This study explored the decoupling relationship between land use functions, and in general, the PDF-ELF and LVF-ELF were in the state of strong decoupling and strong negative decoupling relationships, respectively, and the proportion was high, both exceeding 50% of the cities, which indicated that the process of industrial and agricultural production and ecological protection in the whole Yellow River Basin were still in a dilemma, which was due to the fact that industrial relocation and urban expansion have led to the loss and fragmentation of agricultural land and natural landscapes, making it difficult to maintain ecological functions [57]. However, the development process of the land to give residents living functions and the health of the ecosystem are in a sustainable and benign state, and the provision of ecological services and comprehensive remediation projects on agricultural and forest lands have led to a certain degree of ecosystem preservation [58]. The expansion-negative decoupling state appeared considerably more frequently in both groups of subjects after 2015, indicating that an increase in the PDF or the LVF led to an increase in the ELF and the increase in the ELF is higher than the increase in the PDF or LVF, which is the most favorable development pattern for high-quality and sustainable development. In recent years, in the Yellow River Basin as a whole, in the active promotion of vegetation restoration projects and returning farmland to forest and grassland projects, soil erosion has been weakened and the vegetation cover in the watershed has increased, and at the same time, through comprehensive management and ecological restoration and management, the economic benefits have been maximally retained [59].

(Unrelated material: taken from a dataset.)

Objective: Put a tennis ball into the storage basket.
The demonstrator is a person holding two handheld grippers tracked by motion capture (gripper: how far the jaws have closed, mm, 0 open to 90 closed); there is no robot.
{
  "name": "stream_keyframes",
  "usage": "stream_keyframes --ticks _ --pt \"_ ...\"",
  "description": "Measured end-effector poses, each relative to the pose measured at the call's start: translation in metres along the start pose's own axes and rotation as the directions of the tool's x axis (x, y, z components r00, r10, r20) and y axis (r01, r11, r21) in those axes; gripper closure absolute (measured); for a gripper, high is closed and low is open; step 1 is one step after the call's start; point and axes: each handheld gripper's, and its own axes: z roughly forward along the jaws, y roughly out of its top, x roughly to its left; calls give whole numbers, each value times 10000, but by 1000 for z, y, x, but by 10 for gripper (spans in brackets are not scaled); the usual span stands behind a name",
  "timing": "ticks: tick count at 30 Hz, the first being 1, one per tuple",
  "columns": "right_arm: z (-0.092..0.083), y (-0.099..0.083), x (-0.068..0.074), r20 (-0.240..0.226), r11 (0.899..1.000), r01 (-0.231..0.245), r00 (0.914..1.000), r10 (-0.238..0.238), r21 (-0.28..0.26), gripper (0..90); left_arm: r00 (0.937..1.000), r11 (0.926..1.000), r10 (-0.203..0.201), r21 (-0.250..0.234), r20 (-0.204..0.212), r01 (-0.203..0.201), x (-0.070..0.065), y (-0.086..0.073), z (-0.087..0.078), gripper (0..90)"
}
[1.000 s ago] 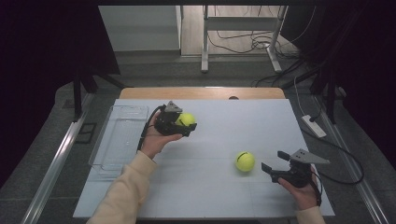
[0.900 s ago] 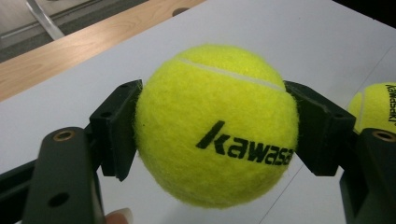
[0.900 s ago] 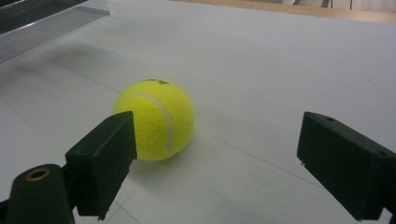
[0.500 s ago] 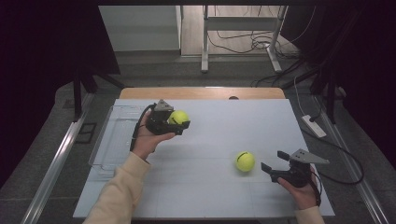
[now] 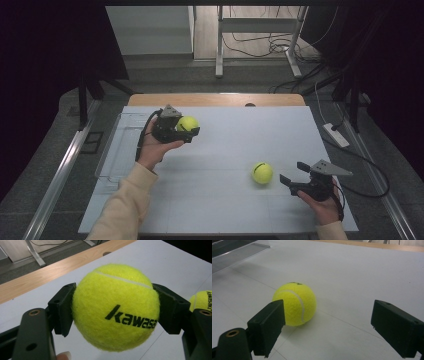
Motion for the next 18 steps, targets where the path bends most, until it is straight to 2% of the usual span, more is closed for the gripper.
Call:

5.2. Spatial Guidance of Land Use Functions and Policy Recommendations

The study claims that the YRB ‘s ecological conservation and management approach has contributed in some way in recent years, through the setting up of major ecological protection and restoration projects, which has led to an overall steady rise in the ELF during the study period, with only three cities showing a significant decline. The Yellow River’s central reaches have obvious advantages in landscape conservation and resource supply functions, but the overall level of ecological regulation function is not high and should be improved through soil and water conservation and desertification control. PDF development in the study area is uneven, with higher levels of agricultural production in Shandong Province than in other regions, while non-agricultural economic development revolves around two urban clusters around the cities of Zhengzhou and Jinan, with an overall rise in other parts. However, PDF is still inadequate for developing the following high quality [60]. The inadequate development of people’s livelihood is a major weakness in the development of the YRB, with more gaps in public services and infrastructure in all provinces and regions. Medical and health facilities are insufficient, the disparity between urban and rural populations’ earnings is lower than the national average, and the LVF level of most cities has increased during the study period; upstream of the YRB, the LVF level has improved more significantly, which is a positive trend. In 2021, the Communist Party of China Central Committee and the State Council published the Yellow River Basin Outline of the Plan for Ecological Protection and High-Quality Development, and in 2022, four departments, including the Ministry of Ecology and Environment and the Ministry of Natural Resources, jointly issued the Plan for Ecological and Environmental Protection of the Yellow River Basin. The above plans and national strategies are more conducive to the coordinated development of LUFs to boost the overall level of LUFs on the basis of further enhancing ecological protection along the Yellow River, to increase the effectiveness of land use, to compensate for the weaknesses of LUFs, and to raise the overall level of LUFs [61].
According to the spatial distribution results of the LUF, the upper reaches of the YRB have a superior ecological environment and should take eco-tourism, high-value agriculture, etc., as the main development direction, rationally develop mountain and water resources, and build a tourism development model combining ecology, culture, and industry; the middle reaches of the YRB should deepen the optimization of the spatial layout to form an interdependent and synergistic urban belt to connect the exchanges between the upper and lower reaches; and the downstream areas of the YRB should strengthen the development of the coastal economy, build an efficient industrial chain of ports, logistics, and industrial support, and promote the transformation of old and new kinetic energy. At the same time, the downstream area should also pay attention to the protection of the ecological environment and strengthen the construction of sponge cities.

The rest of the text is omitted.